**Brief:** Take the line containing "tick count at" and every line after it to the end of the data, and write them out exactly as they appear.

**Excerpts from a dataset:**

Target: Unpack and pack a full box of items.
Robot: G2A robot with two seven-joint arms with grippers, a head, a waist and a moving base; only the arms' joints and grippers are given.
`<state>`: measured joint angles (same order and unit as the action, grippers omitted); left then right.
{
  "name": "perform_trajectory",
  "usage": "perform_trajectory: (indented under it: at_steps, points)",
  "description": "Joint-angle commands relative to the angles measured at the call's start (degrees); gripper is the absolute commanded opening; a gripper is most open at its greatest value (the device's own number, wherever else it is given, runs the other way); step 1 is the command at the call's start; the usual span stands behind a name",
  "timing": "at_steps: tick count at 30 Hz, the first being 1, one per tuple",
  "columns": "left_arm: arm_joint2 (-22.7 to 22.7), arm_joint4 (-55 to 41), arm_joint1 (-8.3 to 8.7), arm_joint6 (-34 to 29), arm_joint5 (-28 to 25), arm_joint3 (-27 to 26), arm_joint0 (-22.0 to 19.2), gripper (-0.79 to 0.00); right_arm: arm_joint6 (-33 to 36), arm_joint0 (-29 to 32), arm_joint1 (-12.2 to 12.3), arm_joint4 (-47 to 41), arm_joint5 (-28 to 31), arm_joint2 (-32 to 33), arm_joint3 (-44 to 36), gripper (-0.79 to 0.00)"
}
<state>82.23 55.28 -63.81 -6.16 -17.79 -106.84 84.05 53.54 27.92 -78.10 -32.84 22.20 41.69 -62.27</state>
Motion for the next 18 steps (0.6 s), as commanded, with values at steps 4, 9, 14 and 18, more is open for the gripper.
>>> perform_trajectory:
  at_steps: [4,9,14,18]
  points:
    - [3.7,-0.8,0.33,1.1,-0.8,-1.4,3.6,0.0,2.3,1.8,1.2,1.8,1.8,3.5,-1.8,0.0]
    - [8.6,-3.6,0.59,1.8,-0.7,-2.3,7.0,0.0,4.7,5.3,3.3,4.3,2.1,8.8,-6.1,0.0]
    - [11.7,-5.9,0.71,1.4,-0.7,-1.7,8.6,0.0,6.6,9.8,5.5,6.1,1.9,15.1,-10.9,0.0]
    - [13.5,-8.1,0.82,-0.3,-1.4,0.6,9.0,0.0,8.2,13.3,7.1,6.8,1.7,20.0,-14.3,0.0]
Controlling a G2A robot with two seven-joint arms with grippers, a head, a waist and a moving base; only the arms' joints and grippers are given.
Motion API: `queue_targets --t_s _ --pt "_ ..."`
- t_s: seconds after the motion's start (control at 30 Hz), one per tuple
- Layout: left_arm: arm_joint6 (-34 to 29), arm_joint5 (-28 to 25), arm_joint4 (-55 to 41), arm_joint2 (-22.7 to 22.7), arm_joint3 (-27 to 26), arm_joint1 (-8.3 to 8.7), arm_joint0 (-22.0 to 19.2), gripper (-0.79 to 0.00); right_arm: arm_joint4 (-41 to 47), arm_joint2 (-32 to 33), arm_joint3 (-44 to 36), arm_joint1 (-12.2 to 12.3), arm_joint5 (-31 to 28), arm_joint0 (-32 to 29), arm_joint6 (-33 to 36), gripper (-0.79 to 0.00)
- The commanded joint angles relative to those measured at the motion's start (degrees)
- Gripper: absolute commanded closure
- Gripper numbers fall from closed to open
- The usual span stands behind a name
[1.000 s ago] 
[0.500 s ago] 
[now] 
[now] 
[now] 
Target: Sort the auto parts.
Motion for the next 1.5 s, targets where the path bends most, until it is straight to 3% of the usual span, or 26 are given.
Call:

**Finished exercise:**
  "timing": "at_steps: tick count at 30 Hz, the first being 1, one per tuple",
  "columns": "left_arm: arm_joint2 (-22.7 to 22.7), arm_joint4 (-55 to 41), arm_joint1 (-8.3 to 8.7), arm_joint6 (-34 to 29), arm_joint5 (-28 to 25), arm_joint3 (-27 to 26), arm_joint0 (-22.0 to 19.2), gripper (-0.79 to 0.00); right_arm: arm_joint6 (-33 to 36), arm_joint0 (-29 to 32), arm_joint1 (-12.2 to 12.3), arm_joint4 (-47 to 41), arm_joint5 (-28 to 31), arm_joint2 (-32 to 33), arm_joint3 (-44 to 36), gripper (-0.79 to 0.00)"
}
<state>82.23 55.28 -63.81 -6.16 -17.79 -106.84 84.05 53.54 27.92 -78.10 -32.84 22.20 41.69 -62.27</state>
Motion for the next 18 steps (0.6 s), as commanded, with values at steps 4, 9, 14 and 18, more is open for the gripper.
>>> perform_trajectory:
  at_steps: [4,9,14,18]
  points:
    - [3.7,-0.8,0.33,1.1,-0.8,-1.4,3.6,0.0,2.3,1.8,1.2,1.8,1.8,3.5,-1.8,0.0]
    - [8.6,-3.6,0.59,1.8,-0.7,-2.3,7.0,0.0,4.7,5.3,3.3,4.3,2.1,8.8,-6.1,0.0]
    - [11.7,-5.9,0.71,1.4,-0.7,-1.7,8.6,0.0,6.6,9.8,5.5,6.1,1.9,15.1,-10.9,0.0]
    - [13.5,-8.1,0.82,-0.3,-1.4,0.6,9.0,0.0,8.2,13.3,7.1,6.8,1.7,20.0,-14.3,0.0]
Controlling a G2A robot with two seven-joint arms with grippers, a head, a waist and a moving base; only the arms' joints and grippers are given.
Motion API: `queue_targets --t_s _ --pt "_ ..."`
- t_s: seconds after the motion's start (control at 30 Hz), one per tuple
- Layout: left_arm: arm_joint6 (-34 to 29), arm_joint5 (-28 to 25), arm_joint4 (-55 to 41), arm_joint2 (-22.7 to 22.7), arm_joint3 (-27 to 26), arm_joint1 (-8.3 to 8.7), arm_joint0 (-22.0 to 19.2), gripper (-0.79 to 0.00); right_arm: arm_joint4 (-41 to 47), arm_joint2 (-32 to 33), arm_joint3 (-44 to 36), arm_joint1 (-12.2 to 12.3), arm_joint5 (-31 to 28), arm_joint0 (-32 to 29), arm_joint6 (-33 to 36), gripper (-0.79 to 0.00)
- The commanded joint angles relative to those measured at the motion's start (degrees)
- Gripper: absolute commanded closure
- Gripper numbers fall from closed to open
- The usual span stands behind a name
[1.000 s ago] 
[0.500 s ago] 
[now] 
[now] 
[now] 
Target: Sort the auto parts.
Motion for the next 1.5 s, targets where the path bends most, until it is straight to 3% of the usual span, or 26 are given.
Call:

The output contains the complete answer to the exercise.